▶ PROBLEM DETAILS:
Lines containing the word "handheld" are to be copied from the data below.
○ ○ ○
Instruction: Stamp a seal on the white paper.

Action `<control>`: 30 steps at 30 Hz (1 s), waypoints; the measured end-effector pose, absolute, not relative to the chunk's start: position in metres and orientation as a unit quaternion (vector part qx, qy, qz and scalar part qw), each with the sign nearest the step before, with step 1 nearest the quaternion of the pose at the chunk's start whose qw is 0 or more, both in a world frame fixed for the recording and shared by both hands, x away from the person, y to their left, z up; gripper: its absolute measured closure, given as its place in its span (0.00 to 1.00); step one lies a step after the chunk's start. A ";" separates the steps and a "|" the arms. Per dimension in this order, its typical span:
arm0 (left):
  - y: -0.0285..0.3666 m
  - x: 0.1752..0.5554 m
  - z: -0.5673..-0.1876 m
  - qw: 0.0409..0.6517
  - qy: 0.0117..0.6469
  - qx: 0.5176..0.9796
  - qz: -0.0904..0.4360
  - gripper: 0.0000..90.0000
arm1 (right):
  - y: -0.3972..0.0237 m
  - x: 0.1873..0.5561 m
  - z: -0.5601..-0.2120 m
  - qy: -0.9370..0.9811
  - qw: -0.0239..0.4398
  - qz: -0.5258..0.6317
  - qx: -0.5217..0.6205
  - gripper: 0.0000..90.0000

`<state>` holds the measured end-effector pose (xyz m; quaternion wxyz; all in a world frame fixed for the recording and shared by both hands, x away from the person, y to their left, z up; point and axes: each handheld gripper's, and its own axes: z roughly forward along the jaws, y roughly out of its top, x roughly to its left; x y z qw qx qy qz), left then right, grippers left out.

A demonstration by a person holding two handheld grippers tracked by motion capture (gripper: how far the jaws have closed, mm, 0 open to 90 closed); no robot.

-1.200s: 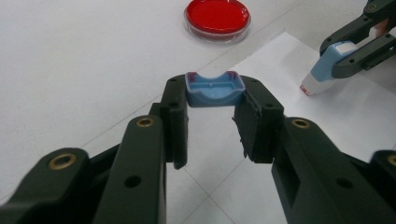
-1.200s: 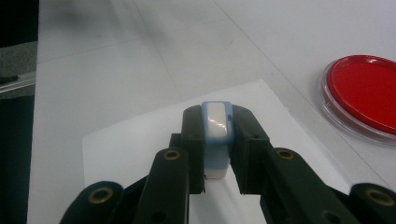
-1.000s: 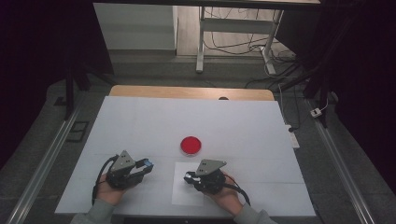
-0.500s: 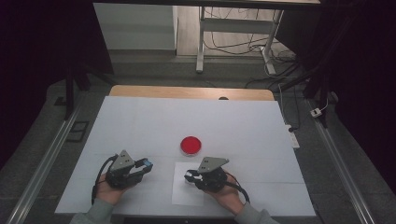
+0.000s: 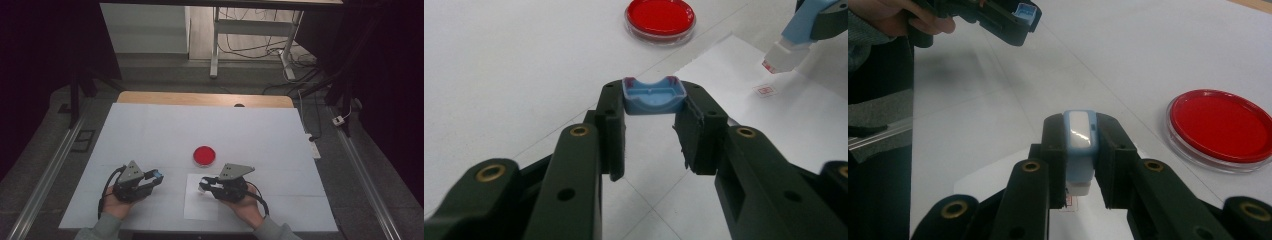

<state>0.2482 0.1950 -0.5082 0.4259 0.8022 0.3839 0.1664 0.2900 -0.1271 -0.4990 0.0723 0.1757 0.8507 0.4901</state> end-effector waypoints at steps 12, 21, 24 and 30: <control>0.194 0.248 -0.508 0.426 0.382 0.803 0.165 0.73 | -0.136 0.294 -0.492 0.833 0.082 0.511 0.195 0.84; 0.194 0.249 -0.509 0.426 0.382 0.803 0.164 0.73 | -0.151 0.301 -0.482 0.812 0.093 0.531 0.224 0.84; 0.193 0.249 -0.509 0.425 0.382 0.804 0.164 0.73 | -0.156 0.304 -0.479 0.803 0.097 0.539 0.233 0.84; 0.193 0.248 -0.509 0.425 0.381 0.804 0.165 0.73 | -0.168 0.307 -0.469 0.790 0.108 0.552 0.246 0.84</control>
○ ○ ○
▶ RESULT FOR THIS EXERCISE:
`<state>` holds the measured end-effector pose (xyz m; quaternion wxyz; all in a world frame fixed for the recording and shared by both hands, x away from the person, y to their left, z up; point and axes: each handheld gripper's, and its own axes: z roughly forward along the jaws, y roughly out of its top, x roughly to its left; x y z qw qx qy qz), left then right, grippers left out.
A demonstration by a person holding two handheld grippers tracked by motion capture (gripper: how far the jaws have closed, mm, 0 open to 90 closed); no robot.

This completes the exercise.